# Man Vs. Wild



## Hawke (Jul 13, 2007)

My ASL study partner told me about a show on the Discovery Channel called Man Vs. Wild.

Here are some YouTube clips:

Alaskan Wilderness Part 1


----------



## Bob Hubbard (Jul 13, 2007)

I get a kick out of it.  Much better than Survivorman...that guy's a bit, ah, clueless.


----------



## Blindside (Jul 13, 2007)

This guy obviously has good survival skills, but he also does overly dramatic things for the camera.  He describes climbing down a ice cave as a "last resort" but then he does it.  He has a choice between hiking in devil's club and free climbing a wet face, so he chooses the more dramatic option, climbing the waterfall.  Risky solutions in that kind of survival situation are often a stupid solution.  

Lamont


----------



## Yeti (Jul 13, 2007)

Blindside said:


> This guy obviously has good survival skills, but he also does overly dramatic things for the camera.  He describes climbing down a ice cave as a "last resort" but then he does it.  He has a choice between hiking in devil's club and free climbing a wet face, so he chooses the more dramatic option, climbing the waterfall.  Risky solutions in that kind of survival situation are often a stupid solution.
> 
> Lamont



Yup.

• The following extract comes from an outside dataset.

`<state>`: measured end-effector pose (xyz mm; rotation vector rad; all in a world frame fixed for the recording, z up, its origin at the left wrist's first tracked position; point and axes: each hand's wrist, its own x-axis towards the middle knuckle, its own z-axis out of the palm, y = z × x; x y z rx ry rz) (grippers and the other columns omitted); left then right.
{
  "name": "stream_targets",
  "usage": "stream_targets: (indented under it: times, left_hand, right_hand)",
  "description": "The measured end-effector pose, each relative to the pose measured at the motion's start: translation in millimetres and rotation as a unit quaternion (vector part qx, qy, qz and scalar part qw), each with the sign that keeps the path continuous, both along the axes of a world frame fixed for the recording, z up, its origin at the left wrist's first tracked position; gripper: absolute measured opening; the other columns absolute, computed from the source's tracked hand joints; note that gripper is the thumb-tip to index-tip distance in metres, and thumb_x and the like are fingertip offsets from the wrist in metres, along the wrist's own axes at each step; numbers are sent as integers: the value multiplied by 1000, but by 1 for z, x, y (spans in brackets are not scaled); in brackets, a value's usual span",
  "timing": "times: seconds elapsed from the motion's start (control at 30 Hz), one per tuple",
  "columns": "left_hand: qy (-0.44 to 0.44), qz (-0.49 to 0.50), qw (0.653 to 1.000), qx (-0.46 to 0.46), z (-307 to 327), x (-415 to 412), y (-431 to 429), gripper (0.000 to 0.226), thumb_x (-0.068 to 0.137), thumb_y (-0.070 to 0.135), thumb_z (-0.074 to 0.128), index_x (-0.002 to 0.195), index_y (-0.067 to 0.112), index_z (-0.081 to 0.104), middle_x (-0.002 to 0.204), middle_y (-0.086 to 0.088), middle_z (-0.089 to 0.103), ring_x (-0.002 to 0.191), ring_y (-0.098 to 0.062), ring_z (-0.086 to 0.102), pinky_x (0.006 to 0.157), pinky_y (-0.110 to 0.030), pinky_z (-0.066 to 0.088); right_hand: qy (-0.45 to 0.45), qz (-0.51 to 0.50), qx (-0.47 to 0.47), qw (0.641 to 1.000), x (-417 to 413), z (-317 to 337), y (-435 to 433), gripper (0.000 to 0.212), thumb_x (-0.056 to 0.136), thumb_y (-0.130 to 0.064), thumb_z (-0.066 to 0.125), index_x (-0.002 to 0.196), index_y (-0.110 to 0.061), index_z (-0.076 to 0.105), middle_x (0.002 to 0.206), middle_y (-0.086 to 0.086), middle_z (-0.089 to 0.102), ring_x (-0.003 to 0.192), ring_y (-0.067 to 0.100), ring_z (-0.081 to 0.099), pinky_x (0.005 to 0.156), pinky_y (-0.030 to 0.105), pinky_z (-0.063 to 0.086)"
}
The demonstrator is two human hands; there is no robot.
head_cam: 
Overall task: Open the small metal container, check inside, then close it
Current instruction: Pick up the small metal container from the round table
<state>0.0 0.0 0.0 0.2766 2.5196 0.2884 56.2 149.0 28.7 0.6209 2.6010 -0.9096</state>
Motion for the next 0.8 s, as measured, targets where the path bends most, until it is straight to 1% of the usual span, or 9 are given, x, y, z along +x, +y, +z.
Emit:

I saw him decide to climb down a shallow waterfall rather than take the woods right next door. It's fun to watch though. I particularly like watching what he catches for dinner.


----------



## ArmorOfGod (Jul 13, 2007)

My little boy and I are hooked on the show.
Last week, we saw him drop to all fours and eat a dead zebra raw (the remains of the lion's dinner).
Then he squeezed a big ball of elephant dung like an orange to get liquid out of it to drink.
My favorite one was where he was "lost" in the Florida swamps.  We have some smaller versions of those swamps around here, so it was interesting.

AoG


----------



## Hawke (Jul 13, 2007)

I wonder how much of the decion is his and how much the producers decide for him.

I think I can do everything he does.  I just need a stunt double.  hehehe.

Bear Grylls appears very skilled.  His DVD of season one comes out in September.  He sort of talks like Orlando Bloom in real life (likes to use the word "SO" a lot).  He also does charity events.


----------



## MA-Caver (Jul 13, 2007)

I watched this guy a couple of times. Yeah he usually takes the extreme route in survival. But sometimes you never know. He's just showing you what you CAN do if you're down to it and there's no other option. Still, I think he needs to show EVERYTHING because not everyone is going to bite a snake's head off to have dinner, or drink the squeezings out of elephant dung. There are just somethings that some people will NOT do. I'm one of them, I'm sure you are too. 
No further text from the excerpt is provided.